BEGIN

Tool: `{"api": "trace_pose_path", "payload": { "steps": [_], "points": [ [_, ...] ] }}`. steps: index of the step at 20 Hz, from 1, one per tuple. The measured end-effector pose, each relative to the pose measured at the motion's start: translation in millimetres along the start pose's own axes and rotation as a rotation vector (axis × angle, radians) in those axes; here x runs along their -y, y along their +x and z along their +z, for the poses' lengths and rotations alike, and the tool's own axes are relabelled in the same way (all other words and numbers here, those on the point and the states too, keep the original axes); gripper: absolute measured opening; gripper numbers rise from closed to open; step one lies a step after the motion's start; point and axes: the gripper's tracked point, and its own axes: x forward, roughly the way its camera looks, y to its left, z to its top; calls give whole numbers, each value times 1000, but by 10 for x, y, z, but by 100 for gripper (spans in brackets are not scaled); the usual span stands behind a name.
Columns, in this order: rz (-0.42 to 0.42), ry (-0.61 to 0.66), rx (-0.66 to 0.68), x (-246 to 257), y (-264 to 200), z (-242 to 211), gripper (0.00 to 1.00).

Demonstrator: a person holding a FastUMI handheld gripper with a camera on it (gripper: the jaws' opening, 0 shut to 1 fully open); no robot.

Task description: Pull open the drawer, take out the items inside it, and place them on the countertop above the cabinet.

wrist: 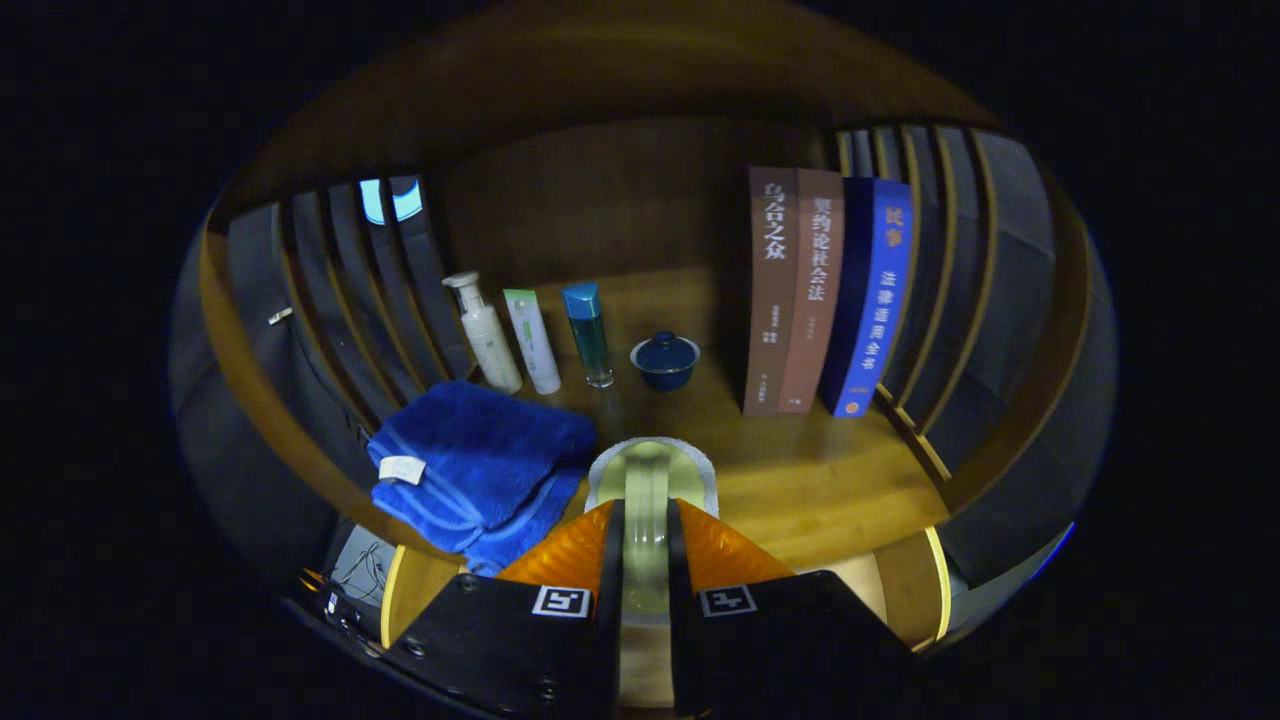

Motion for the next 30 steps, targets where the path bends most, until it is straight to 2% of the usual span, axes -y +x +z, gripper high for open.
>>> {"api": "trace_pose_path", "payload": {
  "steps": [5,8,12,14,18,23,30],
  "points": [
    [-14,34,-64,64,538,198,25],
    [-4,11,-128,40,723,97,25],
    [-17,13,-165,65,838,-38,25],
    [-7,24,-143,41,851,5,26],
    [-21,22,-114,99,720,41,100],
    [-26,-17,-41,52,524,-19,100],
    [-16,-22,154,70,-377,-68,100]
  ]
}}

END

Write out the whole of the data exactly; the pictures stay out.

[Answer to this task]
Tool: `{"api": "trace_pose_path", "payload": { "steps": [_], "points": [ [_, ...] ] }}`. steps: index of the step at 20 Hz, from 1, one per tuple. The measured end-effector pose, each relative to the pose measured at the motion's start: translation in millimetres along the start pose's own axes and rotation as a rotation vector (axis × angle, radians) in those axes; here x runs along their -y, y along their +x and z along their +z, for the poses' lengths and rotations alike, and the tool's own axes are relabelled in the same way (all other words and numbers here, those on the point and the states too, keep the original axes); gripper: absolute measured opening; gripper numbers rise from closed to open; step one lies a step after the motion's start; point and axes: the gripper's tracked point, and its own axes: x forward, roughly the way its camera looks, y to its left, z to its top; calls give whole numbers, each value times 1000, but by 10 for x, y, z, but by 100 for gripper (spans in brackets are not scaled); the usual span stands behind a name.
Columns, in this order: rz (-0.42 to 0.42), ry (-0.61 to 0.66), rx (-0.66 to 0.68), x (-246 to 257), y (-264 to 200), z (-242 to 211), gripper (0.00 to 1.00).

Demonstrator: a person holding a FastUMI handheld gripper with a camera on it (gripper: the jaws' opening, 0 shut to 1 fully open); no robot.

Task description: Pull open the drawer, take out the items inside it, and place them on the countertop above the cabinet.

wrist: 

Motion for the next 30 steps, targets where the path bends most, until it is straight to 2% of the usual span, axes -y +x +z, gripper high for open.
>>> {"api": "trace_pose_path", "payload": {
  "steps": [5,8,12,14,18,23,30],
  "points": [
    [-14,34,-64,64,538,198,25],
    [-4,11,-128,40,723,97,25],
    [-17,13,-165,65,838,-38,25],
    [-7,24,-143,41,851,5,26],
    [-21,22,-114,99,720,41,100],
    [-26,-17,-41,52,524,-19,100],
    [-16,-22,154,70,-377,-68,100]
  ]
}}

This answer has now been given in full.